Cough is a symptom common to several AIDS-related infections, the most frequent of which is Pneumocystis carinii pneumonia (PCP--not to be confused with the drug by that name, phencyclidine). PCP is characterized by a dry cough, fever, night sweats, and increasing shortness of breath. Recurrent bacterial pneumonia (i.e., two or more infections within a year) also is an AIDS-defining condition. It often causes a fever and a cough that brings up phlegm. Coughing is also a symptom of TB. As a general guideline, if a cough does not resolve after several weeks, it should be checked by a medical practitioner.

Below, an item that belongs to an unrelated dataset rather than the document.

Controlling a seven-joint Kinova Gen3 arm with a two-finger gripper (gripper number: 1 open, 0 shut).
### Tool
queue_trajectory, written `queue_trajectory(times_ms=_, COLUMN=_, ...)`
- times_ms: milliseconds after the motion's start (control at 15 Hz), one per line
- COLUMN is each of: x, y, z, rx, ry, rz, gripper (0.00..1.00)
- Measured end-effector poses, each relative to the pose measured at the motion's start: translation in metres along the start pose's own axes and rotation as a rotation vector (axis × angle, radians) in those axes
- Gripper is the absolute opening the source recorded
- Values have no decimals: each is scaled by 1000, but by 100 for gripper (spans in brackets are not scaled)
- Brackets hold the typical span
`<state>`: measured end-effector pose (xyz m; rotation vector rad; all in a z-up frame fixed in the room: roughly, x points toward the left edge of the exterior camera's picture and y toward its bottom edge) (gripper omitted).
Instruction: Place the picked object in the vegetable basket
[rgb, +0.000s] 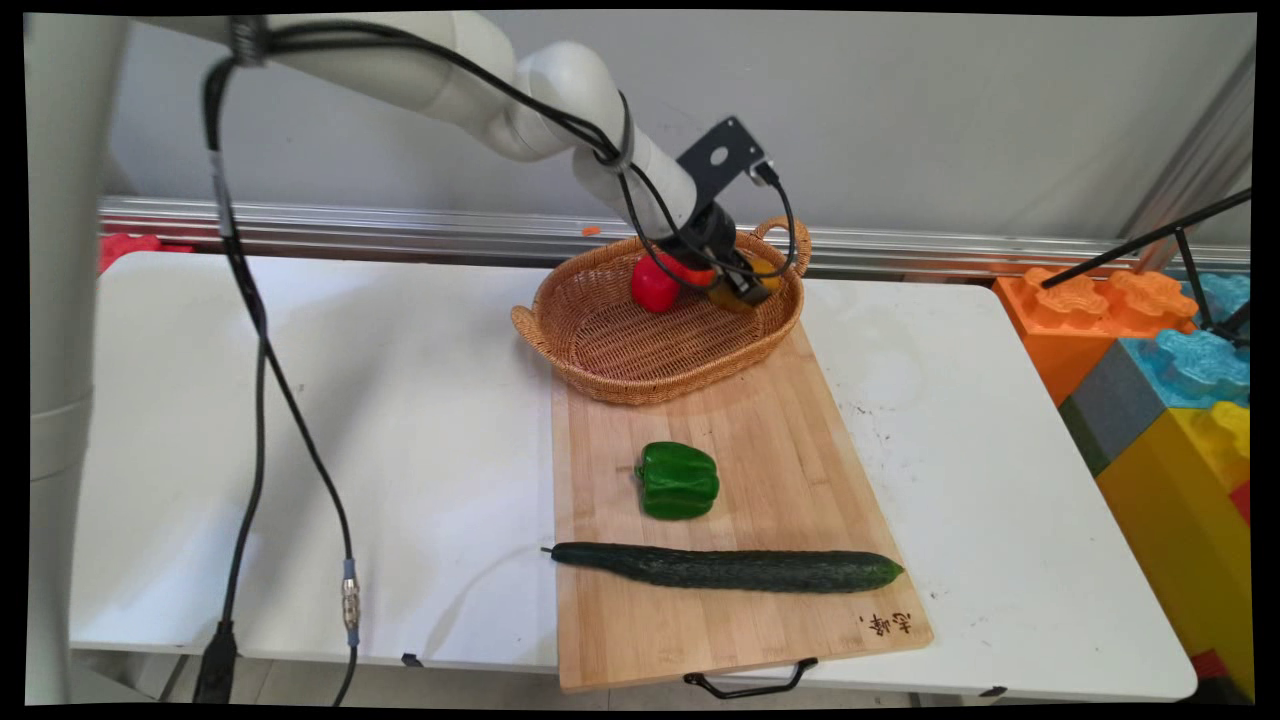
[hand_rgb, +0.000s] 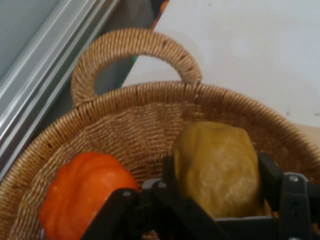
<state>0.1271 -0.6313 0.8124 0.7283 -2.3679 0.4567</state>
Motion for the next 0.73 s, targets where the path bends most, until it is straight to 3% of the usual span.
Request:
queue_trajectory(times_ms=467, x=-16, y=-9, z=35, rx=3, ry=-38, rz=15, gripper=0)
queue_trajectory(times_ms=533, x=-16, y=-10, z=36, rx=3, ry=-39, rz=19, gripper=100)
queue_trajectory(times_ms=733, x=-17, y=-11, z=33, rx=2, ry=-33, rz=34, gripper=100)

Several skin problems can occur in HIV/AIDS. Kaposi's sarcoma (KS), a rare malignancy outside of HIV disease, may be the best-known skin condition in HIV infection. KS is a cancer of the blood vessels that causes pink, purple, or brown splotches, which appear usually as firm areas on or under the skin. KS also grows in other places, such as the lungs and mouth. KS is highly prevalent among men with AIDS, of whom 20 to 30 percent may develop the condition in contrast to 1 to 3 percent of women with AIDS (Kedes et al., 1997). However, since the introduction of combination anti-HIV therapy, KS is seen less frequently.

Diarrhea is a very common symptom of AIDS. Many AIDS-defining conditions cause diarrhea, including parasitic, viral, and bacterial infections. HIV itself can cause diarrhea if it infects the intestinal tract. Diarrhea also is a common side effect of HIV/AIDS medications. Weight loss can be caused by inadequate nutrition, untreated neoplasms and opportunistic infections (which often are associated with diarrhea), and deranged metabolism (Dieterich, 1997).

Changes in vision, particularly spots or flashes (known as "floaters"), may indicate an infection inside the eye. A virus called cytomegalovirus (CMV) is the most common cause of blindness in people with HIV/AIDS. CMV progresses very rapidly if not treated and is among the most feared of AIDS-related infections. Fortunately, it almost never occurs until the immune system is almost completely destroyed, so it is not usually the first symptom. Counselors can screen for early signs of CMV using the Amsler Grid (see Appendix D). The client also can be taught to screen himself using this screening tool.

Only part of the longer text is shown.